- Died: 29 June 2015 (aged 96) Dhaka, Bangladesh
- Education: Ph.D.
- Alma mater: Gauhati Medical College University of Glasgow
- Occupation: Medical scientist

= Mujibur Rahman (scientist) =

Bangladeshi medical scientist

Mujibur Rahman (died 29 June 2015) was a Bangladeshi medical scientist. He established the first blood transfusion center at the Institute of Post Graduate Medicine and Research (now Bangabandhu Sheikh Mujib Medical University). He was awarded Ekushey Padak in 2014 by the Government of Bangladesh for his contribution to social service.

==Education and career==
After passing the matriculation examination from Sylhet Zilla School, Rahman went to Berry-White School of Medicine in Guwahati (later renamed to Gauhati Medical College and Hospital) in Assam to study medicine for four years. He returned to East Pakistan in 1952 and worked for three years at Sir Salimullah Medical College. In 1964, he graduated from University of Glasgow and obtained the first Ph.D. in hematology and blood transfusion from South and Southeast Asia.

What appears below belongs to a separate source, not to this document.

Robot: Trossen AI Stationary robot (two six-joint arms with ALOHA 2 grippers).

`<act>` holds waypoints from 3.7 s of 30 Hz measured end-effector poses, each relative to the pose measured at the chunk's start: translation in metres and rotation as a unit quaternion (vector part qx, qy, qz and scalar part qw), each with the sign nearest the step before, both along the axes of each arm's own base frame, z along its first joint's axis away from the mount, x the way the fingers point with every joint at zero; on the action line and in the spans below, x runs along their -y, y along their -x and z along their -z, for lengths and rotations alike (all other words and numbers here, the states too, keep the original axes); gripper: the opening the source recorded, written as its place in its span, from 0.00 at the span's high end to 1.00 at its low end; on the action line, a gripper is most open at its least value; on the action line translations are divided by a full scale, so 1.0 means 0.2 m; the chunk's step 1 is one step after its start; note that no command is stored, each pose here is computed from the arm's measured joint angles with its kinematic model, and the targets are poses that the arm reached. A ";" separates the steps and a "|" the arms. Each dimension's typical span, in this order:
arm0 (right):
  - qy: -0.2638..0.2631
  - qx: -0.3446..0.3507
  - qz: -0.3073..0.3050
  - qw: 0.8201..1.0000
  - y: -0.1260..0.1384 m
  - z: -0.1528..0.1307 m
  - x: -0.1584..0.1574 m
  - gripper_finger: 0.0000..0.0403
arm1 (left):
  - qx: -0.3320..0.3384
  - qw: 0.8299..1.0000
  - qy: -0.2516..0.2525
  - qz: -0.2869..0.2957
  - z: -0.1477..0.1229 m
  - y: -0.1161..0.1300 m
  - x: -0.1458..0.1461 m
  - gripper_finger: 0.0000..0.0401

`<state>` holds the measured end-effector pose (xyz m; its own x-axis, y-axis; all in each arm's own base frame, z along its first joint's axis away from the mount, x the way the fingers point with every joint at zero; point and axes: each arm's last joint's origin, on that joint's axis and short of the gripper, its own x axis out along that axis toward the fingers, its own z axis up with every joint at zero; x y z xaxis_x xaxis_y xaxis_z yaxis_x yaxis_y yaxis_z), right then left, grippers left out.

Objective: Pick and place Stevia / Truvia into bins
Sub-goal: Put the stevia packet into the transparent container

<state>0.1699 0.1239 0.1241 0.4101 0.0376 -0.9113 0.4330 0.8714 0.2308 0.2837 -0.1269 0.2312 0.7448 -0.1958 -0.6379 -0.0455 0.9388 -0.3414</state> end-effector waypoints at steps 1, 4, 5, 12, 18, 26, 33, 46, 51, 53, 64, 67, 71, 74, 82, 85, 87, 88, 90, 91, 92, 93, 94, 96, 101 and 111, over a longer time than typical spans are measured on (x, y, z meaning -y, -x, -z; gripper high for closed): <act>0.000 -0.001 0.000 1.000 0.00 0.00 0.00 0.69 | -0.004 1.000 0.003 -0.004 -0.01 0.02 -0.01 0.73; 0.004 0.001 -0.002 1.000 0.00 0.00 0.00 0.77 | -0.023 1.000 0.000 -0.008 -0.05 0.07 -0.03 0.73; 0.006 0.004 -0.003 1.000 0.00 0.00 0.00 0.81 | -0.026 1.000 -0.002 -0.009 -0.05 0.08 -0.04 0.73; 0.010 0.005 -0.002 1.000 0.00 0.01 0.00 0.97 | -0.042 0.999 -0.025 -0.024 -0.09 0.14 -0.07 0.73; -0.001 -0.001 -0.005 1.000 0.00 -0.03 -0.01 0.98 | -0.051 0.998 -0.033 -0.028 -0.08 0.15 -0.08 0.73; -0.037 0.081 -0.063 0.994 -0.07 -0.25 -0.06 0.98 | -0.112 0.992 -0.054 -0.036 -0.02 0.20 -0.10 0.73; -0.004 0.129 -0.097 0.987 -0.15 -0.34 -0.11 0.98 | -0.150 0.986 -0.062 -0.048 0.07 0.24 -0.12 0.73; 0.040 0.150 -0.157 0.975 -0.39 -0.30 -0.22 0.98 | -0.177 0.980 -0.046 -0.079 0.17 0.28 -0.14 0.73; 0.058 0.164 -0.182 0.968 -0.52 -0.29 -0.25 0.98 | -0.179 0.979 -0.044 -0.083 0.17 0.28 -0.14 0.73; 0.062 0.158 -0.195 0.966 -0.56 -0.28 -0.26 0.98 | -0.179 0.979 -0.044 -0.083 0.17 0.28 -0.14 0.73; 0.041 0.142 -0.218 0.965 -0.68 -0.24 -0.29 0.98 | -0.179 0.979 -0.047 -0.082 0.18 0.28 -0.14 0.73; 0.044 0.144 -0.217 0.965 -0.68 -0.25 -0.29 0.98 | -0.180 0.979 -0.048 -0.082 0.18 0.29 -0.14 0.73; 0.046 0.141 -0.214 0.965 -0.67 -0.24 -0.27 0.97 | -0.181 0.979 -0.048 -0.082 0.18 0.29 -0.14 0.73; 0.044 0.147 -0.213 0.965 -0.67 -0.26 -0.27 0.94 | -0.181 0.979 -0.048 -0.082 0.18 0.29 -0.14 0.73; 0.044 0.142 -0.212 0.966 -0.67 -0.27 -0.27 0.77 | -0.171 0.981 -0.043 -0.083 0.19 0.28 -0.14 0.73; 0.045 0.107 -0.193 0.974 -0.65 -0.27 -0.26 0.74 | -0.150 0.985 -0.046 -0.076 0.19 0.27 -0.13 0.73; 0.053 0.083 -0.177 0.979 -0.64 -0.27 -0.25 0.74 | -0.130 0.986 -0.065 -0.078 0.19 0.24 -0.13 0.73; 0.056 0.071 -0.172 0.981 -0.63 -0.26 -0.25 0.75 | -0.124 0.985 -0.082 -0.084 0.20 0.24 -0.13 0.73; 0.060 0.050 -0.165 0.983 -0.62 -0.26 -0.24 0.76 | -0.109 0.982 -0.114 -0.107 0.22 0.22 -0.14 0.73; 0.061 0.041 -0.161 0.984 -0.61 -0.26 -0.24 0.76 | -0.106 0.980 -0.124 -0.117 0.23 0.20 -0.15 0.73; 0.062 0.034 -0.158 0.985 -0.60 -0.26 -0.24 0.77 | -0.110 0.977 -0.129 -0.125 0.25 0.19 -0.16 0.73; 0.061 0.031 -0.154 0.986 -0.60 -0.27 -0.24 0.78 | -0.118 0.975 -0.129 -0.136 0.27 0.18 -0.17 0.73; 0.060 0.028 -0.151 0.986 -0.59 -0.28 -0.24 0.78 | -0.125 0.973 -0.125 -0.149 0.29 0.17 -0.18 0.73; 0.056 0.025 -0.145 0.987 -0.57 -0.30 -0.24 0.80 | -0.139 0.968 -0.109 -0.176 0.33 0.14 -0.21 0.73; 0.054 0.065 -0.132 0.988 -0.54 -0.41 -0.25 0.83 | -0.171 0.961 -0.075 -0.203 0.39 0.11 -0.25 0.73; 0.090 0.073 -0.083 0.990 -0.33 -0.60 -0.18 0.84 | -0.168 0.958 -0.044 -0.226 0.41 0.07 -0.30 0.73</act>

After returning from Glasgow, Rahman served as the blood transfusion officer at Dhaka Medical College and Hospital. In 1982, he retired from government services. He set up 30 blood transfusion centres during his time in public service. He became an honorary member of the World Health Organization's expert advisory panel on human blood products from 1979 to 2002 as an international expert. He set up the Blood Transfusion Society in Bangladesh and acted as its president.

Rahman wrote six books. He published research articles that include discovering blood grouping antisera and enzymes Bromelain from Bangladeshi pineapples for detection of irregular antibodies from fruits to detect A1 red cells.

Rahman discovered one of the rarest blood groups, the Bombay blood type, in the world from two Bangladeshi families.